This blog walks through using NVIDIA’s TAO Toolkit and Innotescus’ data curation and analysis platform to improve a popular object detection model’s performance on the ‘person’ class by over 20%. 


AI applications are powered by machine learning models that are trained to accurately predict outcomes based on input data such as images, text, or audio. Training a machine learning model from scratch requires vast amounts of data and a considerable amount of human expertise, often making the process too expensive and time-consuming for most organizations. Transfer learning is the happy medium between building a custom model from scratch and choosing an off-the-shelf commercial model to integrate into an ML application. With transfer learning, ML practitioners can select a pretrained model that’s related to their solution, and re-train it on data reflecting their specific use case. Transfer learning strikes the right balance between the custom-everything approach – often too expensive – and an off-the-shelf approach – often too rigid – and enables ML practitioners to build tailored solutions with fewer resources.

NVIDIA’s TAO (train, adapt and optimize) toolkit makes it easy for developers to apply transfer learning to pretrained models and create custom, production-ready models without the complexity of AI frameworks. To train these models, high quality data is a must. While TAO focuses on the model-centric steps of the development process, Innotescus focuses on the data-centric steps.  

Together, Innotescus and the TAO toolkit make it cost-effective for organizations to successfully apply transfer learning in their custom applications, arriving at high-performing solutions in little time.

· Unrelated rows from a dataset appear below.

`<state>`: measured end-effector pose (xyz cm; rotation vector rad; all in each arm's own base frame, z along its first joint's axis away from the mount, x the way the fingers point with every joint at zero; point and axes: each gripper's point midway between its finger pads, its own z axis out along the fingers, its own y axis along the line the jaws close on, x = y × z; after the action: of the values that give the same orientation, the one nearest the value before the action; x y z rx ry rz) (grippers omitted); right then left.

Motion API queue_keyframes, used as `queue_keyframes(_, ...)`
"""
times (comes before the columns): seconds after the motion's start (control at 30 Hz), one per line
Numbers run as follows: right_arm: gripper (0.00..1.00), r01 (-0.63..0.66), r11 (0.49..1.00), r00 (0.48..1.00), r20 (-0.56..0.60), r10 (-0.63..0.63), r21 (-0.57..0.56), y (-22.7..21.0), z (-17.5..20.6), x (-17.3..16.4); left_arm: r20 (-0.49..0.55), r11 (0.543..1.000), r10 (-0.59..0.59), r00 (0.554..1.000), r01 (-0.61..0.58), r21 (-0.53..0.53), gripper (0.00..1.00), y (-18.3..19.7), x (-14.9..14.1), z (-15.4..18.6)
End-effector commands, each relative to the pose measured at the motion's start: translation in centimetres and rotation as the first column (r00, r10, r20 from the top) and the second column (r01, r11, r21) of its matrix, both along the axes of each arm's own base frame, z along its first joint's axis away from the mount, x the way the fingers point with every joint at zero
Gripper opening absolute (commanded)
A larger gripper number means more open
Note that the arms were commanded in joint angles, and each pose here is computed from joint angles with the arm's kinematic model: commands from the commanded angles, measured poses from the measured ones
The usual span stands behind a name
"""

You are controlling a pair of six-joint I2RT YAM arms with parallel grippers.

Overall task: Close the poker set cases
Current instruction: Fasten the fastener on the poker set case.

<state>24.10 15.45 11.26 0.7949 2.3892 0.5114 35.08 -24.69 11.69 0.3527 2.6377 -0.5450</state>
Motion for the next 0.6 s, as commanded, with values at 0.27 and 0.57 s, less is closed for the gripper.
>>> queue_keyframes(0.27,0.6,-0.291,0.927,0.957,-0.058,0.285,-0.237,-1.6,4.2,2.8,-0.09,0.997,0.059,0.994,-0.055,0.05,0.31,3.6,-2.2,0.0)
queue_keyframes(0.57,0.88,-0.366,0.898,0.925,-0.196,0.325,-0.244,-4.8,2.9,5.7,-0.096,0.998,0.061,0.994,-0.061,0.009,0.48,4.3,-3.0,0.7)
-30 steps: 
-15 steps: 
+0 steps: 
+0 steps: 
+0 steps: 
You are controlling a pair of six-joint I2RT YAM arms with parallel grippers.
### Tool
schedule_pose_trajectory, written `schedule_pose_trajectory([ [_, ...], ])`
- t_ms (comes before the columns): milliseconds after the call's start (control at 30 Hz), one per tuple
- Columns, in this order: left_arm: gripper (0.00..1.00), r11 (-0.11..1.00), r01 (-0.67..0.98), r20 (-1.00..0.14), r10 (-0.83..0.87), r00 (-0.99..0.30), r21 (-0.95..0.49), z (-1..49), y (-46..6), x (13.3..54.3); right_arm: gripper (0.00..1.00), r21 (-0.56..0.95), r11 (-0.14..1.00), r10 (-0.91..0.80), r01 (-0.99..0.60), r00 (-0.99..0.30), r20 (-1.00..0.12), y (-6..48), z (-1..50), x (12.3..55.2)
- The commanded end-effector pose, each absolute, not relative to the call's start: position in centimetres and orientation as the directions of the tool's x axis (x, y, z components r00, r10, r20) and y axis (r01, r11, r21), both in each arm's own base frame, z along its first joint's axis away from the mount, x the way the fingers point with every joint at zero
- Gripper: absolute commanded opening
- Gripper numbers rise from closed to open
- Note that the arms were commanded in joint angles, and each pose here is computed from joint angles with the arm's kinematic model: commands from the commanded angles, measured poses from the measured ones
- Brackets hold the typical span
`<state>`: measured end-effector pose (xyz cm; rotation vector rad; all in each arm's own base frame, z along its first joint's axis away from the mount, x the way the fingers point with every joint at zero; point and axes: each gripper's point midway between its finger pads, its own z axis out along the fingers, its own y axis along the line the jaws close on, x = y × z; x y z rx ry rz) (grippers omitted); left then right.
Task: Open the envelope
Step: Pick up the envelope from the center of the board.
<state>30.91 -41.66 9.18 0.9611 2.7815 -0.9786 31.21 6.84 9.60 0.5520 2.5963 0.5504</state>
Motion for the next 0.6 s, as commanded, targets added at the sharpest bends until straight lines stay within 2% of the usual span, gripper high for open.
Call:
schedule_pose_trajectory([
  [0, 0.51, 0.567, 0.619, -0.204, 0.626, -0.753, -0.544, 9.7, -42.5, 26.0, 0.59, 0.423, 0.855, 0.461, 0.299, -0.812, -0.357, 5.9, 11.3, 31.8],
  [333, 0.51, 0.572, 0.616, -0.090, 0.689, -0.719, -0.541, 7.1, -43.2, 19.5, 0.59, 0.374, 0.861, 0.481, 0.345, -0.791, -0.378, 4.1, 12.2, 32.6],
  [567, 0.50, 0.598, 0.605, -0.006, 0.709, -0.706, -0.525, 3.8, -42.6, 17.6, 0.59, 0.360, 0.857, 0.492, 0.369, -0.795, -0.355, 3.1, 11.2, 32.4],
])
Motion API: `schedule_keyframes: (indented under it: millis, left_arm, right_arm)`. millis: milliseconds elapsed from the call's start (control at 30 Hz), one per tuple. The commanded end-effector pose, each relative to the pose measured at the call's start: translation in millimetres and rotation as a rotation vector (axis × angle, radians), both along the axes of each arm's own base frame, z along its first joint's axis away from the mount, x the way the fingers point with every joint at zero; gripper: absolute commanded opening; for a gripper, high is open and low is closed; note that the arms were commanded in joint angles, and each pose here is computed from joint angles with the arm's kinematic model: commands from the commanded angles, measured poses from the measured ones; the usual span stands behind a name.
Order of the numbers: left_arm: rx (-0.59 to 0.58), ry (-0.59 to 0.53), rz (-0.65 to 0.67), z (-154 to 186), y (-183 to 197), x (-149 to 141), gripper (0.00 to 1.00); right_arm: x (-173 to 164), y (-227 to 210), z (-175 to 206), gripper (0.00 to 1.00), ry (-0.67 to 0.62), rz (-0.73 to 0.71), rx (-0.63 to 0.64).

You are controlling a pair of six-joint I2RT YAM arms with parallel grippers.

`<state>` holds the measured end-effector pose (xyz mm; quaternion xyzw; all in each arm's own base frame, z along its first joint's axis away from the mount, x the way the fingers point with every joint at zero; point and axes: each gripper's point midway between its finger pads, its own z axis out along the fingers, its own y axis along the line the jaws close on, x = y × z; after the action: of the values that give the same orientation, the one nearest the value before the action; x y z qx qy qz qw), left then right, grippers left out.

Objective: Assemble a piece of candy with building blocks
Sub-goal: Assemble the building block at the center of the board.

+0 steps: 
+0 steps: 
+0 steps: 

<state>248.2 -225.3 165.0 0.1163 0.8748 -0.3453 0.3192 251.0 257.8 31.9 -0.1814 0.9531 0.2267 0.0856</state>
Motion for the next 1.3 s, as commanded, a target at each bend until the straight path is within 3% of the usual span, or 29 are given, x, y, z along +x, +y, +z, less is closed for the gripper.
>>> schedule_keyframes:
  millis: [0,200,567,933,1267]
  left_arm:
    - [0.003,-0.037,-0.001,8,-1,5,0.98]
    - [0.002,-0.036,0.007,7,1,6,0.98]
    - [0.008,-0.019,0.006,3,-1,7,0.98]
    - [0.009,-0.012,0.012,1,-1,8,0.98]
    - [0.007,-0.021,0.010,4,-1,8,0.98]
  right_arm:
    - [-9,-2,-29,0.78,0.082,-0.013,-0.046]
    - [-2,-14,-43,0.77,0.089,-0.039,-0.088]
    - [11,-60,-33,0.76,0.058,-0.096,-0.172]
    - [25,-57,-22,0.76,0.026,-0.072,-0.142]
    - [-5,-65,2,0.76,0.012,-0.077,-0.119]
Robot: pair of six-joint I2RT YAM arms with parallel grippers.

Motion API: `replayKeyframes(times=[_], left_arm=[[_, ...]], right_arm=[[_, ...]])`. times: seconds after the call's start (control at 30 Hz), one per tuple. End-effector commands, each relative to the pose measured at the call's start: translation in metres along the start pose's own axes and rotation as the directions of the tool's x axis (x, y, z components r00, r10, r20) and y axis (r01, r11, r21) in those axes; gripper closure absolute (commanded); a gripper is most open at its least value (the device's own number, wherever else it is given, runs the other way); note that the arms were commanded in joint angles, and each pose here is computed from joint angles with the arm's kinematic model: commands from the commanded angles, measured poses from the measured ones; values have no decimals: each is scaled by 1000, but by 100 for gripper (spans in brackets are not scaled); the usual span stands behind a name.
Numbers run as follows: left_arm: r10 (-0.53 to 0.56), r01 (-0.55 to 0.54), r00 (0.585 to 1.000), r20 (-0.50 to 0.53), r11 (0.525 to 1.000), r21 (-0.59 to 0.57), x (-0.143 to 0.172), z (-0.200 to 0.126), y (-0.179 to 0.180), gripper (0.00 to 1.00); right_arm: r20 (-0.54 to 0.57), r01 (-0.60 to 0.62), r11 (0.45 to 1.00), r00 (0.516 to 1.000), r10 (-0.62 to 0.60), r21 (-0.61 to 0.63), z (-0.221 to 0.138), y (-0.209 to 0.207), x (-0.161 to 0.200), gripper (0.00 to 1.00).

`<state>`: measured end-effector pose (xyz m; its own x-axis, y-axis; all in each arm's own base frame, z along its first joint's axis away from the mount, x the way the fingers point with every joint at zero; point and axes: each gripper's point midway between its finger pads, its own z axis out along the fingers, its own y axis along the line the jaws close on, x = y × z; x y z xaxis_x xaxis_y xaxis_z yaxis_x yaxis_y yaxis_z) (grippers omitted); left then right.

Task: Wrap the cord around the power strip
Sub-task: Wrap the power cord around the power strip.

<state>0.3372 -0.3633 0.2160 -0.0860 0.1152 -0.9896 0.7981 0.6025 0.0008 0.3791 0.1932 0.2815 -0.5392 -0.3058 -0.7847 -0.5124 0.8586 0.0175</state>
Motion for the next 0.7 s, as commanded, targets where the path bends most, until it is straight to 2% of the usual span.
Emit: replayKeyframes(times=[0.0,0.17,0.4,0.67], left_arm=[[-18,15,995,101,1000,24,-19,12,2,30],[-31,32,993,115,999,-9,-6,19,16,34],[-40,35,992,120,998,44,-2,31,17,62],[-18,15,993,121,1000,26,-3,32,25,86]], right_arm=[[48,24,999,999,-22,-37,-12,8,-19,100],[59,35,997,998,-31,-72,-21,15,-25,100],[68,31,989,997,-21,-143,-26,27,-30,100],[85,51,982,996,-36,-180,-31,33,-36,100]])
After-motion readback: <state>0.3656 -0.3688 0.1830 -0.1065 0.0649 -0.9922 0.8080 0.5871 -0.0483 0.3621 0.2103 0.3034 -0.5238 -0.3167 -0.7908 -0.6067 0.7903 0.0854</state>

In this article, we will address the challenges of building a robust object detection model by integrating NVIDIA’s TAO toolkit with Innotecus to alleviate several common pain points businesses encounter when building and deploying commercial solutions.

The YOLO Object Detection Model

Our goal in this project is to apply transfer learning to the YOLO object detection model in the TAO toolkit using data curated on Innotescus. 

Object detection, the ability to localize and classify objects with a bounding box in an image or video, is the most widely-used application of computer vision technology. Object detection solves many complex real-world challenges like context and scene understanding, an important part of automating solutions for smart retail, autonomous driving, precision agriculture, and more.

Why do we want to use YOLO in particular for our model? Traditionally, deep learning-based object detectors operate through a two-stage process. In the first stage, the model identifies regions of interest in an image. In the second stage, each of these regions are classified. Typically, many regions are sent to the classification stage, and because classification is an expensive operation, two stage object detectors are extremely slow. YOLO stands for “You Only Look Once.” As the name suggests, YOLO is able to localize and classify simultaneously, leading to highly-accurate real-time performance which is essential for most deployable solutions. In April of 2020, the fourth iteration of YOLO was published; it has been tested on a multitude of applications and industries and has proven to be very robust.  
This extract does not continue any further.